## Task instructions
Look below. Copy each line that has "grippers" in it.

## Collected data
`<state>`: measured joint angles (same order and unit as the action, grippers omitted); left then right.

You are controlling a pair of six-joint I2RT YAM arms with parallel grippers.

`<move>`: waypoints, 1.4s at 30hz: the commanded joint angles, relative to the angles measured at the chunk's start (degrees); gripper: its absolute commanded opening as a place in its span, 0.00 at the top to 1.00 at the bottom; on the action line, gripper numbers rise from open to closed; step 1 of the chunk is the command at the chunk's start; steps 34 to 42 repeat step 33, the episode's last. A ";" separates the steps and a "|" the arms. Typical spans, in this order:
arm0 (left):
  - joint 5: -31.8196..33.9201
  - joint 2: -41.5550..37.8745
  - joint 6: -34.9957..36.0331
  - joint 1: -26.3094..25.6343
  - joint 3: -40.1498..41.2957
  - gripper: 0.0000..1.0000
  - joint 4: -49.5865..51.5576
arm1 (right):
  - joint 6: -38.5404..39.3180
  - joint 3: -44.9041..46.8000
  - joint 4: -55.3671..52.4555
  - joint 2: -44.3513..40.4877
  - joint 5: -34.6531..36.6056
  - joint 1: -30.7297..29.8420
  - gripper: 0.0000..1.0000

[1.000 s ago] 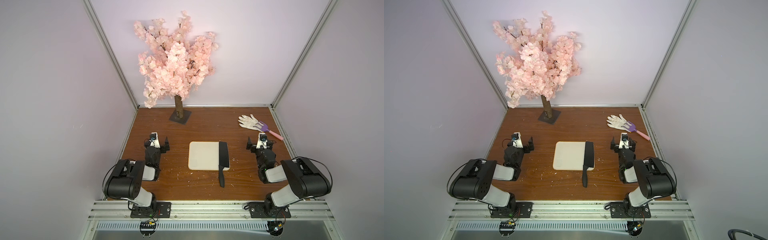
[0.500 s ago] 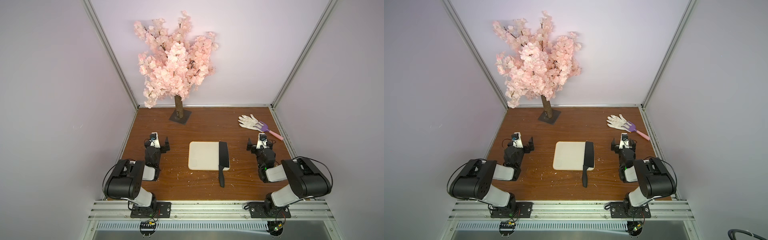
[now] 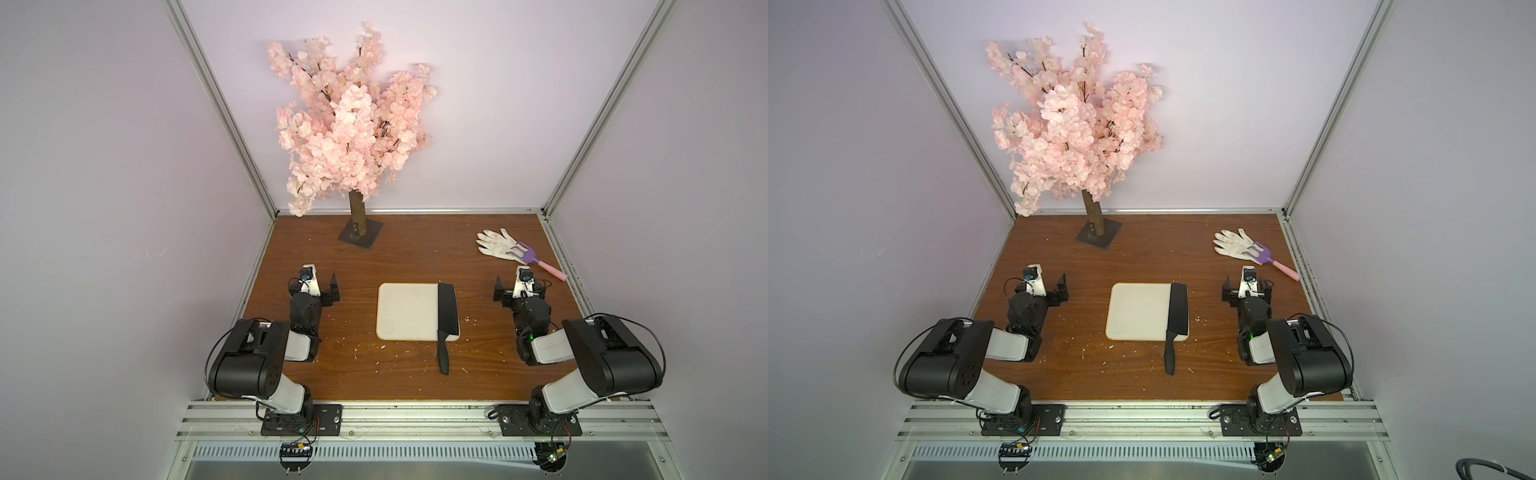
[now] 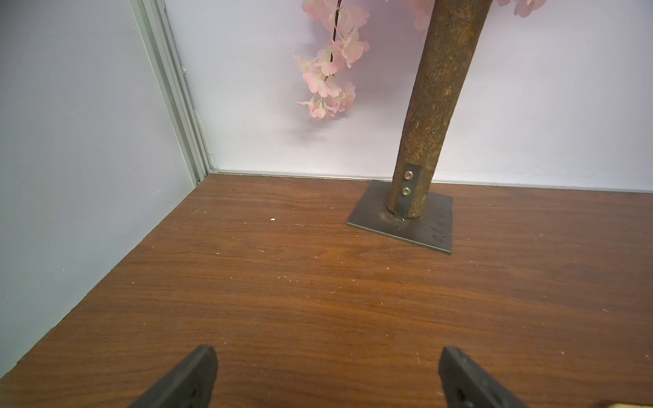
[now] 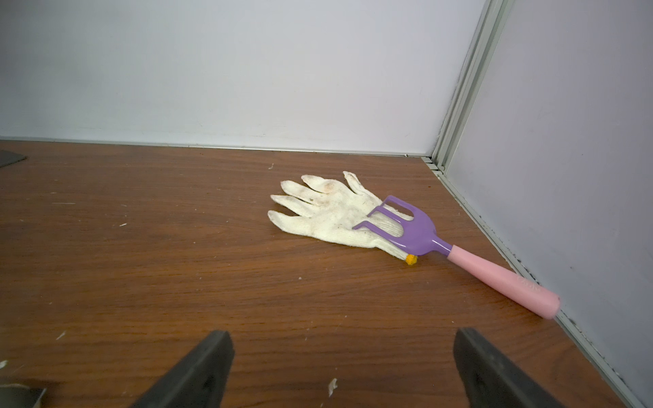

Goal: Align the knife with the edge of the cutting board
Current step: Reset both arms

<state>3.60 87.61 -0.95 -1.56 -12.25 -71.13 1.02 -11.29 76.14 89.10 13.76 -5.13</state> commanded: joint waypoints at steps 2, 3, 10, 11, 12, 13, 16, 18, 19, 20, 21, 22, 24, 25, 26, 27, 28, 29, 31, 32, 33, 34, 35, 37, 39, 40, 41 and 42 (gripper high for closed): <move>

## Exercise answer
`<state>`: measured joint angles (same order and unit as the action, grippers omitted); left then right.
You are controlling a pair of six-joint I2RT YAM arms with parallel grippers.

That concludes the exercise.